Attention, avant que quelqu’un m’accuse de faire le procès d’une jeune femme, voyager ne signifie pas nécessairement être libre. Une famille peut parfaitement autoriser un voyage et en interdire un autre. Une personne peut avoir connu des périodes de liberté puis de restrictions. Et les réseaux sociaux ne racontent jamais toute une vie. Mais enfin… avouez que le scénario est bizarrement contradictoire.

Instagram est décidément un très mauvais avocat, il plaide toujours coupable avec pièces à conviction.

Et c’est là que je me suis demandée si nous n’étions pas en train d’assister à l’apparition de la nouvelle catégorie du migrant premium, comme dirait le journal espagnol. Essayons de faire le portrait-robot de ce nouveau type de migrant. Il ne fuit pas seulement le chômage, il fuit surtout l’écart entre sa vie et celle qu’il voit sur TikTok. Il ne veut pas nécessairement devenir riche, il veut simplement vivre comme quelqu’un qui l’est. Nuance, s’il vous plaît !

Il veut le salaire européen, mais aussi le brunch du dimanche, les vacances à Istanbul, le téléphone dernier cri, le café à 50 dirhams, les festivals, les rooftops, les billets d’avion et la photo devant la Tour Eiffel. Le tout, idéalement, avant 25 ans.

Et quand on lui demande ce qu’il veut faire dans la vie, il répond : « Je veux réussir ». Comment ? Bin il n’en a aucune idée, pourquoi l’embêter avec des détails !

Et puisqu’on met carte sur table, expliquez-moi cette mystérieuse économie parallèle qui permet au jeune sans argent de sortir trois fois par semaine, de commander des cafés à 45 dirhams, de s’habiller comme s’il avait un partenariat, de payer son abonnement à la salle, son téléphone à 12.000 dirhams et de partir à Marrakech dès qu’un week-end de trois jours apparaît sur le calendrier.

Il n’a pas d’argent, mais il a une capacité de consommation qui mérite une étude du HCP. Le jeune Marocain pauvre est un phénomène économique à lui tout seul.

Il faut arrêter de sous-estimer la jeunesse marocaine.

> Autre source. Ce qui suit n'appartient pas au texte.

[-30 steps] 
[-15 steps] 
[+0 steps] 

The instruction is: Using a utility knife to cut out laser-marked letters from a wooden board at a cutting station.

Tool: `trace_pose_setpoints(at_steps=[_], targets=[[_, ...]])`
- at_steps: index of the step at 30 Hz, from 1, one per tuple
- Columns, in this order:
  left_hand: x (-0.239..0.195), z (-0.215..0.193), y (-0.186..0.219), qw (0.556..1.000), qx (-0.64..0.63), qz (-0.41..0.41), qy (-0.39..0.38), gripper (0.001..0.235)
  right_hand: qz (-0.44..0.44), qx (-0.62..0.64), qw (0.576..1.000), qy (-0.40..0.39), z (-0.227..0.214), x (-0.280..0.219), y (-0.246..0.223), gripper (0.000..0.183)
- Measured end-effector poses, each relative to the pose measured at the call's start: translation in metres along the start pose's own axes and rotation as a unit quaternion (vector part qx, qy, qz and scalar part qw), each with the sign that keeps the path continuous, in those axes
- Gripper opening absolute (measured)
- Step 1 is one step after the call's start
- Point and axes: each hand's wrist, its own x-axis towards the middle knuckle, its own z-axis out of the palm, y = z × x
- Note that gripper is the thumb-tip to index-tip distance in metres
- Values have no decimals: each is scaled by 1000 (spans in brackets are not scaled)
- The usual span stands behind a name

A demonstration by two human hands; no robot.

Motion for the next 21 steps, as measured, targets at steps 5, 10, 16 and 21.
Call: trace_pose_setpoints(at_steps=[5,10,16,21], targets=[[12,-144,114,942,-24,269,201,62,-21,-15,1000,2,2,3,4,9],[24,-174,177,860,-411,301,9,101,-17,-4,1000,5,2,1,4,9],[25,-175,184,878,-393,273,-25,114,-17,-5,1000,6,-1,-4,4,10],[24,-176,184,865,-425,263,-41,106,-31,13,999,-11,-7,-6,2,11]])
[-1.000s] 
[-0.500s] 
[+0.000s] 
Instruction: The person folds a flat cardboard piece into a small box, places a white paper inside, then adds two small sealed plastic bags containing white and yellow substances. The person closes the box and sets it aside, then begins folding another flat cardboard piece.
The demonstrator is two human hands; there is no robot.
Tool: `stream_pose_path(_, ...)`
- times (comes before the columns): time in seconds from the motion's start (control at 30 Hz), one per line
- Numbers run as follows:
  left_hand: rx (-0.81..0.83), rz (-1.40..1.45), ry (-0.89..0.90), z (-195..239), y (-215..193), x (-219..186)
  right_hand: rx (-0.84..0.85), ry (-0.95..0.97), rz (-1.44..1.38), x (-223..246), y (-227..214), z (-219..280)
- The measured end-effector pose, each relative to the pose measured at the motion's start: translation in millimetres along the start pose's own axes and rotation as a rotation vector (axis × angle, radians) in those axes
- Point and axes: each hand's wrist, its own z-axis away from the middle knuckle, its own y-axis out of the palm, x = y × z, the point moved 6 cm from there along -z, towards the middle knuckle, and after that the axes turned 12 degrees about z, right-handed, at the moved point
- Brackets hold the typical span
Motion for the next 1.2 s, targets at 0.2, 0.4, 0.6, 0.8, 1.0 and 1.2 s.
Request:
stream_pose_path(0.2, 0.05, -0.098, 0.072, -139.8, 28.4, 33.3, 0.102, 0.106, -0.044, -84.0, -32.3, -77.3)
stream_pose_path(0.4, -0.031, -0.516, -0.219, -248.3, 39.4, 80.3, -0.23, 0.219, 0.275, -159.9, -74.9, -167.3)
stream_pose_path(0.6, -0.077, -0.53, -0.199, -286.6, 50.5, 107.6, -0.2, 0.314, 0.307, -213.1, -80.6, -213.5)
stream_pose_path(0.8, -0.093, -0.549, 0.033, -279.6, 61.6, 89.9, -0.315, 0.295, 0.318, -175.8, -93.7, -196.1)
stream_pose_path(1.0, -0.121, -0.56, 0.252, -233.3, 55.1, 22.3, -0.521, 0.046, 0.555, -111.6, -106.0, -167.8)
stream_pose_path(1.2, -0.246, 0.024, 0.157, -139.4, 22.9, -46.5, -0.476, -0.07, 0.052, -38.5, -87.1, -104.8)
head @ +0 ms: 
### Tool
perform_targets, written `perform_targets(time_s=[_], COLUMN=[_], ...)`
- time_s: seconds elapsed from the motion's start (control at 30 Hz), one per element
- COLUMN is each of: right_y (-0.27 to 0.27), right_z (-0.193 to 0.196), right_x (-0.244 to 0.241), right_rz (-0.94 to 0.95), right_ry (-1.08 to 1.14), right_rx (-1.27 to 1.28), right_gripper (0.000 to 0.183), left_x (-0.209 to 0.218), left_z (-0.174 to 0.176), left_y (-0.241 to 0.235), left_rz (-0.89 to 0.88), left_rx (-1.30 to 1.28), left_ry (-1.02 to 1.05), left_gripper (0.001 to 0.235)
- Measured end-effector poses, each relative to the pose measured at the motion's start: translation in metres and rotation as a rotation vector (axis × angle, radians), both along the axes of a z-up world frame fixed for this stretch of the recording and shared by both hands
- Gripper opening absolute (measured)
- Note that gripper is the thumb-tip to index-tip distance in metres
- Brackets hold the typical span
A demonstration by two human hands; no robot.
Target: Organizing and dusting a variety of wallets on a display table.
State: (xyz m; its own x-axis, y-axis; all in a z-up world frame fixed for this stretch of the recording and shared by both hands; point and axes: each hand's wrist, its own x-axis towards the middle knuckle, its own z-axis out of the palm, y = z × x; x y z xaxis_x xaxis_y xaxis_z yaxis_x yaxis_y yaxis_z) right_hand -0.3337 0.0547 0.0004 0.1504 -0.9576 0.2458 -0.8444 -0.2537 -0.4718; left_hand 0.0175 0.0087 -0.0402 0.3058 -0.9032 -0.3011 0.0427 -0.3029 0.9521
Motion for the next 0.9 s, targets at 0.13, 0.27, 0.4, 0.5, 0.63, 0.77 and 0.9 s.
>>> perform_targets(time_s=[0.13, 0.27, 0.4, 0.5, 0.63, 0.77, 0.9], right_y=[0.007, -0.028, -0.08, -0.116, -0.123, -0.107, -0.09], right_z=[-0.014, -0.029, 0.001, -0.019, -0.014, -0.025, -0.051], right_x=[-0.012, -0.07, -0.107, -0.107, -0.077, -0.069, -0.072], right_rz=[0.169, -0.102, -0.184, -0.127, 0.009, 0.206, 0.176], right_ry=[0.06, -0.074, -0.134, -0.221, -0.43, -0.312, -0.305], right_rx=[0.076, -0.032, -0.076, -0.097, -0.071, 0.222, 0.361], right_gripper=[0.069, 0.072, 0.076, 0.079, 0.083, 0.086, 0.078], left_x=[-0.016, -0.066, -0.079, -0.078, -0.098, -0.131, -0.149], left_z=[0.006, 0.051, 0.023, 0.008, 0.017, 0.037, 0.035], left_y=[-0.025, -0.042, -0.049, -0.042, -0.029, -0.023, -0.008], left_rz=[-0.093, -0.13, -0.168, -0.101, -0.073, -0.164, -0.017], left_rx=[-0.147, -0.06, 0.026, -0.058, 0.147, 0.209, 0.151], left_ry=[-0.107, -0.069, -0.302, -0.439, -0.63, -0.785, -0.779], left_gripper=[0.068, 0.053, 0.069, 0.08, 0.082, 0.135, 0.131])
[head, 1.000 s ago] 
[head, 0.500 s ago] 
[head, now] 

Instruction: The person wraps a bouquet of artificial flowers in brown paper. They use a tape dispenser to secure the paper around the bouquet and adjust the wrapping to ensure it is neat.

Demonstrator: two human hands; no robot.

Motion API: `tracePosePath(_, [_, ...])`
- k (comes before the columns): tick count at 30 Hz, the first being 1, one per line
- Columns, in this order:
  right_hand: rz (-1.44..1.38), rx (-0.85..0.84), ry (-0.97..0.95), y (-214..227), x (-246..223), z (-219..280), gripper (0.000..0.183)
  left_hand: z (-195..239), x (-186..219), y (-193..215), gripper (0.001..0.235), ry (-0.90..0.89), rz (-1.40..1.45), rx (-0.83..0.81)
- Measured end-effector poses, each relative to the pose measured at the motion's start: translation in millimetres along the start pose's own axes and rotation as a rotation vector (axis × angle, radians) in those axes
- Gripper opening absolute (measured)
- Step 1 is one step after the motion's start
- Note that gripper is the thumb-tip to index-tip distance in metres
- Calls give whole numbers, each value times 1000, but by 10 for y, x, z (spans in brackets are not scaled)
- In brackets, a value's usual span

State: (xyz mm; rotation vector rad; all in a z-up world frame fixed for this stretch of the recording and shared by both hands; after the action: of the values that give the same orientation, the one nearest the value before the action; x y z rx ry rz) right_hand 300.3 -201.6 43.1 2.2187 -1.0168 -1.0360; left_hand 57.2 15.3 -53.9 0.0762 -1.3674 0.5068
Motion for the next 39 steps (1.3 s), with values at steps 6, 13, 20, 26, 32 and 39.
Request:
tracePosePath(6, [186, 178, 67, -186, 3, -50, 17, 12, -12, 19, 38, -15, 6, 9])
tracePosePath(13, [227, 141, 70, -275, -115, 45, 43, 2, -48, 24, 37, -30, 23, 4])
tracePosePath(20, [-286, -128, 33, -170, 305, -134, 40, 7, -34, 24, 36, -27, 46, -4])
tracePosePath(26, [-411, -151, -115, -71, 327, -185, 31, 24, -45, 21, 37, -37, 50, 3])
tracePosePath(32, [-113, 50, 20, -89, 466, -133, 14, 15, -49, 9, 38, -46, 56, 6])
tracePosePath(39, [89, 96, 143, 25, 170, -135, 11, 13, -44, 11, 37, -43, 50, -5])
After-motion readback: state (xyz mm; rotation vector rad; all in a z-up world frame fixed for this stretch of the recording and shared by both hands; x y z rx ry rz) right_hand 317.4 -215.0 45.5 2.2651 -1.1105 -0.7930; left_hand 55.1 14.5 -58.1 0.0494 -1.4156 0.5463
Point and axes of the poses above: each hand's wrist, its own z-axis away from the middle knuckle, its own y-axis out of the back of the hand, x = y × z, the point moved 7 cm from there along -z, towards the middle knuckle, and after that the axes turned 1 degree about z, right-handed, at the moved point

Elle a développé la compétence extraordinaire de vivre une vie de luxe avec un budget qui ne devrait même pas permettre de vivre tout court.

Et puis il y a le travail. Là encore, soyons justes, non, les jeunes ne sont pas tous paresseux, et non, demander un salaire correct, des horaires décents et des conditions de travail dignes n’est pas du luxe. Mais il faut aussi avoir le courage de regarder certaines absurdités en face.

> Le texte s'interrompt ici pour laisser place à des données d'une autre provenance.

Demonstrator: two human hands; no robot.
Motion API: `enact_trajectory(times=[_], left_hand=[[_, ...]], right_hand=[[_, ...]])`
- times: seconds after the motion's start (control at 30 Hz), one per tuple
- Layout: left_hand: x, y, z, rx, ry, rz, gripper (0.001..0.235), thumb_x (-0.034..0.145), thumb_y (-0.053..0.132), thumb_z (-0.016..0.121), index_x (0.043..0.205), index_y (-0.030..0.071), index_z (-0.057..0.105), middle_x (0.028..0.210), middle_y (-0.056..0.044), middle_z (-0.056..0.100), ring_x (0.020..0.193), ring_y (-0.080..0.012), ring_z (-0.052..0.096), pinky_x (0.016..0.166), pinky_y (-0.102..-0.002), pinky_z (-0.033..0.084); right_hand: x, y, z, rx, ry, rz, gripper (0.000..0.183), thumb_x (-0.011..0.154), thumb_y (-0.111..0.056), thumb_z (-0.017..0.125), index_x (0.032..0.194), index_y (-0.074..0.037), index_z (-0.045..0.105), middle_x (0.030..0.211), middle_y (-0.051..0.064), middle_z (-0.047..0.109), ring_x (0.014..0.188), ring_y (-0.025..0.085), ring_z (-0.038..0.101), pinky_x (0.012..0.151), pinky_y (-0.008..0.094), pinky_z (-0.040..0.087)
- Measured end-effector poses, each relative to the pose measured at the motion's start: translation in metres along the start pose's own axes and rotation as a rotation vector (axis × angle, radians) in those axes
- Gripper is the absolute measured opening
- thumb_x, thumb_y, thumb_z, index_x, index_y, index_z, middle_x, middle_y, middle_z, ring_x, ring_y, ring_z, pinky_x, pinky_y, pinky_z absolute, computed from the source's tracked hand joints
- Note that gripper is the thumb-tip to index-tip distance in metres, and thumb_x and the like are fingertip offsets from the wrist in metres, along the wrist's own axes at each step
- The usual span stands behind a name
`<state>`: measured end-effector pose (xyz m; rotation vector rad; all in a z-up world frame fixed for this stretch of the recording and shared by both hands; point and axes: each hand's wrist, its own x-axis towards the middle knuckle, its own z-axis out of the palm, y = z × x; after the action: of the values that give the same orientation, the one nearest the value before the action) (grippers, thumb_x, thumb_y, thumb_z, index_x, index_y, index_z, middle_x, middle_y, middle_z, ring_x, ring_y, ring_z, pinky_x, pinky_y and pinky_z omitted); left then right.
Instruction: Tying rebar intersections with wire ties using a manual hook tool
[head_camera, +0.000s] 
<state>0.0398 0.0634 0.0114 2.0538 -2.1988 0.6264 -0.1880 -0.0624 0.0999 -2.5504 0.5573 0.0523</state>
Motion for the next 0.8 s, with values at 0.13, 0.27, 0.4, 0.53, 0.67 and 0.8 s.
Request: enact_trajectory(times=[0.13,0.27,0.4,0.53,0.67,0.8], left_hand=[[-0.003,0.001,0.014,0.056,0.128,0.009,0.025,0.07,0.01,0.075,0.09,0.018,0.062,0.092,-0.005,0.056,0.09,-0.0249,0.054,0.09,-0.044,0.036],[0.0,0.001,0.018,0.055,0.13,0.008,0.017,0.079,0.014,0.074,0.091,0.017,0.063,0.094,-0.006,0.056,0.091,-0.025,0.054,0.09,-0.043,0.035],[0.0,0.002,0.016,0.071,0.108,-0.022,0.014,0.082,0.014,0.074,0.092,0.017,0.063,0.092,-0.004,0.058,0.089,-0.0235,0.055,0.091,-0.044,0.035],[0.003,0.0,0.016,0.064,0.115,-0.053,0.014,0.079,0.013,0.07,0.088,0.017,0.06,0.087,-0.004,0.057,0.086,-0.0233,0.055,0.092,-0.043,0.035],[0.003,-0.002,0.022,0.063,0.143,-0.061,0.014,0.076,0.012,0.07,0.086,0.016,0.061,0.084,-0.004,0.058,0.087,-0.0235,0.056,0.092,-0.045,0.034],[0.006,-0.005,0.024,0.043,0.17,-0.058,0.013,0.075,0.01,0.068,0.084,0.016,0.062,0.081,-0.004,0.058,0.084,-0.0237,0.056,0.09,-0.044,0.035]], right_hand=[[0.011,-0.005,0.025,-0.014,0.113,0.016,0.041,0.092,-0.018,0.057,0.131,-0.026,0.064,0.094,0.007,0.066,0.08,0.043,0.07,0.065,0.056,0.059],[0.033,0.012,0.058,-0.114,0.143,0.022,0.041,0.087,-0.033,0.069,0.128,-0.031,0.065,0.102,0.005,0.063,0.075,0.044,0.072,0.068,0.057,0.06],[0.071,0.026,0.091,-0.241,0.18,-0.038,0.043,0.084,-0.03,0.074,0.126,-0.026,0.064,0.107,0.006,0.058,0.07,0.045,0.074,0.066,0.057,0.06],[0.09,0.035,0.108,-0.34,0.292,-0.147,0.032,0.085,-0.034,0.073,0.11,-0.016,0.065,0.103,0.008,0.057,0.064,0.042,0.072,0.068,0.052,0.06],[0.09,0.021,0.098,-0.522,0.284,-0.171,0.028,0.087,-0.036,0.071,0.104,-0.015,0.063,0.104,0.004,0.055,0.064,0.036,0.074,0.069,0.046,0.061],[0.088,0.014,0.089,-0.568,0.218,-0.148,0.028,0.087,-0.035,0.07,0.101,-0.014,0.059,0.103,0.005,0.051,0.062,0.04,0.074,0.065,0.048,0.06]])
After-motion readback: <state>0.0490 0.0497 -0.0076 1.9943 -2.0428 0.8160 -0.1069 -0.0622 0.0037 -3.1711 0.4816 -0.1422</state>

Sans expérience, au premier entretien, certains réclament déjà un salaire à 5 chiffres en télétravail avec une restriction de tâches dignes du régime de Beyoncé. Et à la fin, le jeune explique qu’il ne trouve pas de travail, mais même le travail ne sait plus quoi faire pour lui.

Et tiens, puisqu’on en parle, une idée me vient, celle de la différence de paradigme. Alors que la génération précédente était fière de se lever à 5 heures du matin et de ne jamais sortir du bureau avant 18 heures, cette génération ne veut surtout pas avoir l’air de travailler dur, elle doit montrer qu’elle gagne vite et sans effort.

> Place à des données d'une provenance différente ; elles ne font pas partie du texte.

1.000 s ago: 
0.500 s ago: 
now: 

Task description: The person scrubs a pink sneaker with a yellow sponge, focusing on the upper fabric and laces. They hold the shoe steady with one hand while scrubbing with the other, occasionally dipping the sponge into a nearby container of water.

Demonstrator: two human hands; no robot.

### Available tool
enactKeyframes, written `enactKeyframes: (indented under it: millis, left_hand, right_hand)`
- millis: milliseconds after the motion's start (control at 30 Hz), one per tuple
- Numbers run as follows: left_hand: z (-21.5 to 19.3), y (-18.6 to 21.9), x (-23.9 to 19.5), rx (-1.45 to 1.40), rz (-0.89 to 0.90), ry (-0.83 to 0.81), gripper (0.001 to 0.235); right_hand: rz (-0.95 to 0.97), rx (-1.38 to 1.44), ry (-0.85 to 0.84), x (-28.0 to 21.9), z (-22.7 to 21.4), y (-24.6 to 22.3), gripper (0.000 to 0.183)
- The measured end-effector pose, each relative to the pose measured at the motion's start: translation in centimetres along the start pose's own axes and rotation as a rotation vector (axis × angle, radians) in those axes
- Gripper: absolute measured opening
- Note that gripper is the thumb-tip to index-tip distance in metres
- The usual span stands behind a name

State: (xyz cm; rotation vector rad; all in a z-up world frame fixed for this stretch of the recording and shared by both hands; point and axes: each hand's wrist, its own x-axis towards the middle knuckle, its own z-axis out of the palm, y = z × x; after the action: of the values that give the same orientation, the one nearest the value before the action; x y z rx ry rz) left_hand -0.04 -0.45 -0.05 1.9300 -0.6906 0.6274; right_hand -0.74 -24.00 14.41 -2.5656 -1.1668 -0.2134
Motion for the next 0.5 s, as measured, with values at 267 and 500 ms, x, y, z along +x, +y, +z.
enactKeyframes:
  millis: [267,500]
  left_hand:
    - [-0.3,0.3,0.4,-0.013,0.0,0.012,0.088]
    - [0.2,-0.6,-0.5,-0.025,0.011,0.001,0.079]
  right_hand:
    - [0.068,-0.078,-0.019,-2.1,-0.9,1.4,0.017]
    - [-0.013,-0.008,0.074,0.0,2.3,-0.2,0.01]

Parce qu’au fond, le problème n’est peut-être pas que cette jeunesse ne veut rien, au contraire, elle veut énormément. Et elle a parfaitement raison de le vouloir, mais la vie n’est pas une story Instagram. Cette génération voit la liberté avant les sacrifices qui l’ont rendue possible. Alors certains veulent partir, et parfois même à la nage.

Allez, sans rancune, on a été jeunes nous aussi… Mais quand nos parents nous refusaient une sortie, on ne fuguait pas à la nage.